ACTION ITEM.
Make a verbatim copy of the records; pictures stay out.

DATASET RECORDS.
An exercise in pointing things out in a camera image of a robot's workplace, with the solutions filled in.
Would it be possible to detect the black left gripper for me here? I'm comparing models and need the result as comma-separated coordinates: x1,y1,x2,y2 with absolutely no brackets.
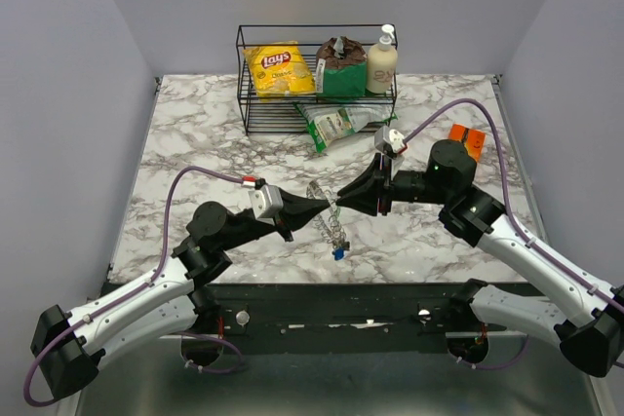
220,188,331,252

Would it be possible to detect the blue key tag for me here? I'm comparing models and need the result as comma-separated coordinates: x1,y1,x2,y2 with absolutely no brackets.
332,248,344,260

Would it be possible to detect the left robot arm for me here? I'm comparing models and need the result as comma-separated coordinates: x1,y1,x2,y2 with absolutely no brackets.
30,185,330,401

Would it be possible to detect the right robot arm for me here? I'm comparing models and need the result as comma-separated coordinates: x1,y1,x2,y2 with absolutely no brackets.
337,139,623,377

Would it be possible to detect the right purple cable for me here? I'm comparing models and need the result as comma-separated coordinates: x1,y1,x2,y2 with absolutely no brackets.
404,97,624,370

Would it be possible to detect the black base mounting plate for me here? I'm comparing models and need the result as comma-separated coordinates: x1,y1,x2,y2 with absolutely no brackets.
190,284,484,356

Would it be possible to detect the green white snack bag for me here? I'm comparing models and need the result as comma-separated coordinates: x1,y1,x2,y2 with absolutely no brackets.
293,102,397,153

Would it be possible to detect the yellow Lays chips bag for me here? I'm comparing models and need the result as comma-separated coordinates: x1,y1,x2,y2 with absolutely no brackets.
243,41,316,99

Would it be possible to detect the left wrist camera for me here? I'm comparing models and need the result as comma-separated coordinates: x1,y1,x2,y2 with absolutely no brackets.
249,184,284,224

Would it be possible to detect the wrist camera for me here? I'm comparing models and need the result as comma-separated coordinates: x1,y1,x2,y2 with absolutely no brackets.
374,126,408,158
249,184,284,224

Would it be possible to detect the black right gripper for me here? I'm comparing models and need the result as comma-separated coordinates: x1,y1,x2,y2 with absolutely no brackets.
335,152,450,217

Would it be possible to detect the cream lotion pump bottle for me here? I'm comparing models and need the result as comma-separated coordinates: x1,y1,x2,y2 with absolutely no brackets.
366,23,398,95

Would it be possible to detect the silver keyring disc with rings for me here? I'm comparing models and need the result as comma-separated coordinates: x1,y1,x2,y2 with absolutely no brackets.
306,180,350,256

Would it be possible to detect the orange razor box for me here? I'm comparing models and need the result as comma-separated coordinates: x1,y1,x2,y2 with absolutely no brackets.
448,124,486,162

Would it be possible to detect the green brown paper bag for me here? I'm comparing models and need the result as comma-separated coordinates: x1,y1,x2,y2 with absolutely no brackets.
315,36,367,100

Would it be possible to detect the black wire rack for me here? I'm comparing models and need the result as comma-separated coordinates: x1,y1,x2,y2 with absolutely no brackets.
235,23,398,134

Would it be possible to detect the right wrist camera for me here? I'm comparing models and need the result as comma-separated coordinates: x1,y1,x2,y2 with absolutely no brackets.
374,126,408,158

REPLY TO THE TASK.
An exercise in pointing things out in a camera image of a robot's workplace, with the solutions filled in.
Would it be possible to detect the black left gripper for me here? I'm comparing models and need the result as comma-separated coordinates: x1,y1,x2,y2 with absolutely no brackets.
220,188,331,252

Would it be possible to detect the blue key tag for me here? I'm comparing models and need the result as comma-separated coordinates: x1,y1,x2,y2 with absolutely no brackets.
332,248,344,260

Would it be possible to detect the left robot arm for me here? I'm comparing models and need the result as comma-separated coordinates: x1,y1,x2,y2 with absolutely no brackets.
30,185,330,401

Would it be possible to detect the right robot arm for me here? I'm comparing models and need the result as comma-separated coordinates: x1,y1,x2,y2 with absolutely no brackets.
337,139,623,377

Would it be possible to detect the right purple cable for me here? I'm comparing models and need the result as comma-separated coordinates: x1,y1,x2,y2 with absolutely no brackets.
404,97,624,370

Would it be possible to detect the black base mounting plate for me here? I'm comparing models and need the result as comma-separated coordinates: x1,y1,x2,y2 with absolutely no brackets.
190,284,484,356

Would it be possible to detect the green white snack bag for me here? I'm comparing models and need the result as comma-separated coordinates: x1,y1,x2,y2 with absolutely no brackets.
293,102,397,153

Would it be possible to detect the yellow Lays chips bag for me here? I'm comparing models and need the result as comma-separated coordinates: x1,y1,x2,y2 with absolutely no brackets.
243,41,316,99

Would it be possible to detect the left wrist camera for me here? I'm comparing models and need the result as comma-separated coordinates: x1,y1,x2,y2 with absolutely no brackets.
249,184,284,224

Would it be possible to detect the wrist camera for me here? I'm comparing models and need the result as comma-separated coordinates: x1,y1,x2,y2 with absolutely no brackets.
374,126,408,158
249,184,284,224

Would it be possible to detect the black right gripper for me here? I'm comparing models and need the result as comma-separated coordinates: x1,y1,x2,y2 with absolutely no brackets.
335,152,450,217

Would it be possible to detect the cream lotion pump bottle for me here? I'm comparing models and need the result as comma-separated coordinates: x1,y1,x2,y2 with absolutely no brackets.
366,23,398,95

Would it be possible to detect the silver keyring disc with rings for me here? I'm comparing models and need the result as comma-separated coordinates: x1,y1,x2,y2 with absolutely no brackets.
306,180,350,256

Would it be possible to detect the orange razor box for me here? I'm comparing models and need the result as comma-separated coordinates: x1,y1,x2,y2 with absolutely no brackets.
448,124,486,162

Would it be possible to detect the green brown paper bag for me here? I'm comparing models and need the result as comma-separated coordinates: x1,y1,x2,y2 with absolutely no brackets.
315,36,367,100

Would it be possible to detect the black wire rack for me here? I'm comparing models and need the result as comma-separated coordinates: x1,y1,x2,y2 with absolutely no brackets.
235,23,398,134

Would it be possible to detect the right wrist camera for me here? I'm comparing models and need the result as comma-separated coordinates: x1,y1,x2,y2 with absolutely no brackets.
374,126,408,158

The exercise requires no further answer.